**REQUIRED ACTION**
Go through the material line by line and copy each one with the word "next".

**RECORDS TO PROCESS**
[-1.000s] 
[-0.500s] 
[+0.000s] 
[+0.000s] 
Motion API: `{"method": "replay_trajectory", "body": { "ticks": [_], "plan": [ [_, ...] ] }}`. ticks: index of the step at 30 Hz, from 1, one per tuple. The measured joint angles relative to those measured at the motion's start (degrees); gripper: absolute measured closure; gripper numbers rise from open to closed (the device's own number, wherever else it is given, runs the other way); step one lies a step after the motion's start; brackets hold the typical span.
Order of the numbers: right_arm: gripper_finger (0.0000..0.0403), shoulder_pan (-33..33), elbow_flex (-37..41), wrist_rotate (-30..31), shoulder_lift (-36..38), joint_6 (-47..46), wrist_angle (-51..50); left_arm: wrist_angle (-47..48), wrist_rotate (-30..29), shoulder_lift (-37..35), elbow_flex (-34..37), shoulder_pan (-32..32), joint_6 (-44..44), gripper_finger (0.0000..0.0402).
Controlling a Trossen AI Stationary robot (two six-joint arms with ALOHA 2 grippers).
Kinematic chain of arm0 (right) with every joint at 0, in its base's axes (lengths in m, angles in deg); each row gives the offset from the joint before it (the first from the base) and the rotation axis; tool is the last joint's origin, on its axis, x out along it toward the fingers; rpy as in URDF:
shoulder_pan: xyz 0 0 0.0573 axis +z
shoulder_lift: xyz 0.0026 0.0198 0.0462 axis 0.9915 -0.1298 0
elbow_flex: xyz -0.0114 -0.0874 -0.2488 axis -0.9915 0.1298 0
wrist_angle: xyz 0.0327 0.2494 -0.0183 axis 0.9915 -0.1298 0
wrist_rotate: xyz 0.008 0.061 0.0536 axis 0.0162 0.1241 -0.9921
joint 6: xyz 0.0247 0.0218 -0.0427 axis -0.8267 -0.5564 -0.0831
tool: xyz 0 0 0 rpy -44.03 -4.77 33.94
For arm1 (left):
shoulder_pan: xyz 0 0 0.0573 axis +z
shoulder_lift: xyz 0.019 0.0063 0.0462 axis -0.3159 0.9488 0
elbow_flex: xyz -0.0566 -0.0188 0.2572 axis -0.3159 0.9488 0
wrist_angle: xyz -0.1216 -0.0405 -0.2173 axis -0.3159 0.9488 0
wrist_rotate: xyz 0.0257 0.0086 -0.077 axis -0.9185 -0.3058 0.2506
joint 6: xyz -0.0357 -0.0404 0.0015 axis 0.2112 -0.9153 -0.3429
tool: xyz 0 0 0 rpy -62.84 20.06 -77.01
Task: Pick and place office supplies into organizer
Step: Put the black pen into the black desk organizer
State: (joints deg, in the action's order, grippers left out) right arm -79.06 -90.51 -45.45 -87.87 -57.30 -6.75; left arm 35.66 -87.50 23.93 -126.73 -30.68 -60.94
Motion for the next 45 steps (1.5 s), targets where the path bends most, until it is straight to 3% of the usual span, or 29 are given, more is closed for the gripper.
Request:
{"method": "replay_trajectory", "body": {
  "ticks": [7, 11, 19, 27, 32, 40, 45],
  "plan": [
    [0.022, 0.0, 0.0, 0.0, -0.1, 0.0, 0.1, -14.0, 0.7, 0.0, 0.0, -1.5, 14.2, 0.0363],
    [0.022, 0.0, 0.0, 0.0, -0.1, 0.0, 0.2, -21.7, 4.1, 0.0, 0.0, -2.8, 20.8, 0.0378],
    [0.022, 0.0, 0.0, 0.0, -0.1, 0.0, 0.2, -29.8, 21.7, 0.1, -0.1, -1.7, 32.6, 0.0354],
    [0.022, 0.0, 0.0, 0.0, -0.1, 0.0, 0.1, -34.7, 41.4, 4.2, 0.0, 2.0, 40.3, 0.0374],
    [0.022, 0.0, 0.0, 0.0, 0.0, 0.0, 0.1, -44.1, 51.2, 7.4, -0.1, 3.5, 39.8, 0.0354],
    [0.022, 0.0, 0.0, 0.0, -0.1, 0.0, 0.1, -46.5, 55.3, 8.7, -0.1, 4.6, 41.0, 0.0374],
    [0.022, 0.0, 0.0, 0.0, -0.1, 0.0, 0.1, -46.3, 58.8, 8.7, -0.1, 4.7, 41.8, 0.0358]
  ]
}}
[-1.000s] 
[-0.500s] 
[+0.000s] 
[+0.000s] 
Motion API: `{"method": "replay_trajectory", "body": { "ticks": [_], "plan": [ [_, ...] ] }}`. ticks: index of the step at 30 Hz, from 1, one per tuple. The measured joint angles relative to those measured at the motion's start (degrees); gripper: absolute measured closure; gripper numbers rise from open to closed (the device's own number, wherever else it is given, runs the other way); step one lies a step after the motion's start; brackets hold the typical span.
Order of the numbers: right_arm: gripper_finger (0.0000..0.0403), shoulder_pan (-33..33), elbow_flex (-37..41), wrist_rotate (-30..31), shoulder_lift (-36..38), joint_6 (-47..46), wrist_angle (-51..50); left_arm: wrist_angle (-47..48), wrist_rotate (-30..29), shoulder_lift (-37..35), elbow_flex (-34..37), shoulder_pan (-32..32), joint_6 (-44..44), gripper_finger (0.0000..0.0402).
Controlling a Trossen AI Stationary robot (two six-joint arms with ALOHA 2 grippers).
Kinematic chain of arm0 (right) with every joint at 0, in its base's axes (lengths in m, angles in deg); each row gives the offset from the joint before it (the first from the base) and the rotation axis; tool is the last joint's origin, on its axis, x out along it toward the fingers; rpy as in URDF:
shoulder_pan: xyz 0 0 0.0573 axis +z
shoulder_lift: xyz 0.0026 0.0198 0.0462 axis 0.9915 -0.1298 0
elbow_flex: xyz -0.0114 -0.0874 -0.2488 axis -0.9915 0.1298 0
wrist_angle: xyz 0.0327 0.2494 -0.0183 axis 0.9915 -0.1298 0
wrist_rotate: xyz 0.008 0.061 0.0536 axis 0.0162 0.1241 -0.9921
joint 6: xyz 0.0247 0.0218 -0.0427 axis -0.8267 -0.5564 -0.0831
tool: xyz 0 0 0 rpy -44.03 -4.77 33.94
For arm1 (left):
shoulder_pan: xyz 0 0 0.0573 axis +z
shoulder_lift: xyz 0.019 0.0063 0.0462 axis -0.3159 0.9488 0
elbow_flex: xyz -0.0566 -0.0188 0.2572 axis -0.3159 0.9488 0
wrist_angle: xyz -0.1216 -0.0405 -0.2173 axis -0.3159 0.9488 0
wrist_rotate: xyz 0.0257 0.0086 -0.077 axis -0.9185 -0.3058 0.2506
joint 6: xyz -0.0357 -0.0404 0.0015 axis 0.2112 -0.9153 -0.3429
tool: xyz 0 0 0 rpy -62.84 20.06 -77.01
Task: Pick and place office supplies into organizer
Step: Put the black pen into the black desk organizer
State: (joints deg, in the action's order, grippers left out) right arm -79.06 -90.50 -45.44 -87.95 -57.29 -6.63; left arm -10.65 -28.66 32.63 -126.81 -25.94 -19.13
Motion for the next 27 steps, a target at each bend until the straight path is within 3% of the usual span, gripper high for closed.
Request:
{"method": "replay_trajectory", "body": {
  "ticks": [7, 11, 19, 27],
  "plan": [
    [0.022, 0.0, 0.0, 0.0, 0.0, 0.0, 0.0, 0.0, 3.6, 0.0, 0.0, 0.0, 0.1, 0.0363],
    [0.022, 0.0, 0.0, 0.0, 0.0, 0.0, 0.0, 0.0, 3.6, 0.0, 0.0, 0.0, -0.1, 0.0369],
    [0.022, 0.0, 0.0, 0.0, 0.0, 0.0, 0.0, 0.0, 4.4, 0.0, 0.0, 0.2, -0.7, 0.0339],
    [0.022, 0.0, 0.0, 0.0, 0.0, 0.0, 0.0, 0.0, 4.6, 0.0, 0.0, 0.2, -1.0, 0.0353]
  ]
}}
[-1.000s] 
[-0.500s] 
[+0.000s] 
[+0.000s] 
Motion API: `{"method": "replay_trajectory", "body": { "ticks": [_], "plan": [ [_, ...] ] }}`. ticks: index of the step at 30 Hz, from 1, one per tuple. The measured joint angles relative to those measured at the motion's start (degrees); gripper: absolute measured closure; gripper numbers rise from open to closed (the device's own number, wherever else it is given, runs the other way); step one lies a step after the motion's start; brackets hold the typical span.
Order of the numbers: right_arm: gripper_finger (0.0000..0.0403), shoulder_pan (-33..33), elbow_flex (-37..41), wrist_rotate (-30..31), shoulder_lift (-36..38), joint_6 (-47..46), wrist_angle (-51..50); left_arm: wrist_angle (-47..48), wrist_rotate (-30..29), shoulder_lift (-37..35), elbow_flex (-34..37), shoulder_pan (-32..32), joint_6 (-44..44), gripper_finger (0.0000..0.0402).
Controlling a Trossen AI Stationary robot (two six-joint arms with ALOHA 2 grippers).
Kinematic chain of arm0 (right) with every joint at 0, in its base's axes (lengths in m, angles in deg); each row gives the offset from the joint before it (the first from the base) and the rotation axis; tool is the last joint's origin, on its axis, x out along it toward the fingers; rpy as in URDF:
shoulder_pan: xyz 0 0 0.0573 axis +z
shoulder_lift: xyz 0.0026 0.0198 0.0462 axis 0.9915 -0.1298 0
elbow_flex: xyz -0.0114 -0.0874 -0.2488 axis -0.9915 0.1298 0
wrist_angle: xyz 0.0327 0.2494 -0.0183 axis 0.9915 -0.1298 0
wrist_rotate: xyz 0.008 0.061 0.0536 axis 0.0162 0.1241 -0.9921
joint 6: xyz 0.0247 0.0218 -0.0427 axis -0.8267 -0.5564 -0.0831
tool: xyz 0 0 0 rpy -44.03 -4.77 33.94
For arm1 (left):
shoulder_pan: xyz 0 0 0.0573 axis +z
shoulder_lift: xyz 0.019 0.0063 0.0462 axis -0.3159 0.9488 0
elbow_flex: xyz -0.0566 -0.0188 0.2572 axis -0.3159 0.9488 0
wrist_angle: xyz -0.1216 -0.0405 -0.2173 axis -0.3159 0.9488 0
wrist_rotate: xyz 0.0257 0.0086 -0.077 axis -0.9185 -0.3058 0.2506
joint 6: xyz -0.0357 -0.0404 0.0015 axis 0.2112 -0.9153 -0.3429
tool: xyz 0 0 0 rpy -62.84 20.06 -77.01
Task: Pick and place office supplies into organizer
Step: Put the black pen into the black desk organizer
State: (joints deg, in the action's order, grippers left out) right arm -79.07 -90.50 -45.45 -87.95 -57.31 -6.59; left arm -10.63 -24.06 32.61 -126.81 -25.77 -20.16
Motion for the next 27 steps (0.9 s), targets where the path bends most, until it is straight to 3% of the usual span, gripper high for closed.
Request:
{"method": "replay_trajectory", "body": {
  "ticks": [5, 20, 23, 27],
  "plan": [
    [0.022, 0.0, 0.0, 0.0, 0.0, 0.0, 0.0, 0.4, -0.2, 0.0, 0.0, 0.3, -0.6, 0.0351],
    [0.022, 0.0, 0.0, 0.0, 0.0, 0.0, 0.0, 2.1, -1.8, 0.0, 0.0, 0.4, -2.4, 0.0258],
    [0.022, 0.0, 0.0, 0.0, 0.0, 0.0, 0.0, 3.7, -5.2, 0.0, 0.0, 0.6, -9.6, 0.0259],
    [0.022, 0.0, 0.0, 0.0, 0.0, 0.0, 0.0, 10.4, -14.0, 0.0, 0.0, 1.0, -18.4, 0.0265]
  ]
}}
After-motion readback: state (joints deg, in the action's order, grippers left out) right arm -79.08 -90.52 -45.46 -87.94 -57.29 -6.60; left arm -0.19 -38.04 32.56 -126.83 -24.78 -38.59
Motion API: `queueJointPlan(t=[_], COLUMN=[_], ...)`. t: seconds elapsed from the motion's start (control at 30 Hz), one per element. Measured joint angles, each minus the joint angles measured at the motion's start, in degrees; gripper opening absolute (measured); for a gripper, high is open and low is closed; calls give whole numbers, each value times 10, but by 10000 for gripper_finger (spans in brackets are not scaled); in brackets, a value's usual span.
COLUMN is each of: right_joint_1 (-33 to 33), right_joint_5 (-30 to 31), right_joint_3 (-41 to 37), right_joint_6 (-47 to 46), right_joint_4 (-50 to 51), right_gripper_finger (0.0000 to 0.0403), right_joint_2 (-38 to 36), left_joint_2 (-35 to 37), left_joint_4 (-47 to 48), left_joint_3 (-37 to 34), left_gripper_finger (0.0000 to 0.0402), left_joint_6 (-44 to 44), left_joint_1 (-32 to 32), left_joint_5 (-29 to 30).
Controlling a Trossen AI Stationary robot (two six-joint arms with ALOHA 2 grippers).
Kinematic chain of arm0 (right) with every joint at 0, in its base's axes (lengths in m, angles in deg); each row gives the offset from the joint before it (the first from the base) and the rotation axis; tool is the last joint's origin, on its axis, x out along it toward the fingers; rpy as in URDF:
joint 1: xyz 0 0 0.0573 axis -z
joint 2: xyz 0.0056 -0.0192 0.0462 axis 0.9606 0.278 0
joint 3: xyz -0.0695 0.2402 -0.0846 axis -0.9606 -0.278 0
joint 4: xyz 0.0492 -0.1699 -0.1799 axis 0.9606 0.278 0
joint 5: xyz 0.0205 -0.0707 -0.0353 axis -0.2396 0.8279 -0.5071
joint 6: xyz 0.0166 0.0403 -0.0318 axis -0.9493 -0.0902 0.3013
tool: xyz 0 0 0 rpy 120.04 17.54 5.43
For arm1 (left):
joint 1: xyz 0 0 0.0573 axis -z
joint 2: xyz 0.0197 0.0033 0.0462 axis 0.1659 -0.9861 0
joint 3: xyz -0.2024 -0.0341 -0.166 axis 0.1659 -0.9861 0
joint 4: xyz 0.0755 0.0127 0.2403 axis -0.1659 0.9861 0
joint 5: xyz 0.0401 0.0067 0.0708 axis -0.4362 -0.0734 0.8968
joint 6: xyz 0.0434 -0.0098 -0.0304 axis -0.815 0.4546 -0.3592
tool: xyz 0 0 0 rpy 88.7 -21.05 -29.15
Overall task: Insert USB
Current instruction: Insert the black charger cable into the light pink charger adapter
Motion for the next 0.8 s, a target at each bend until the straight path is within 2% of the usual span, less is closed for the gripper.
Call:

**TASK RESULT**
Motion for the next 45 steps (1.5 s), targets where the path bends most, until it is straight to 3% of the usual span, or 29 are given, more is closed for the gripper.
Motion for the next 27 steps, a target at each bend until the straight path is within 3% of the usual span, gripper high for closed.
Motion for the next 27 steps (0.9 s), targets where the path bends most, until it is straight to 3% of the usual span, gripper high for closed.
Motion for the next 0.8 s, a target at each bend until the straight path is within 2% of the usual span, less is closed for the gripper.

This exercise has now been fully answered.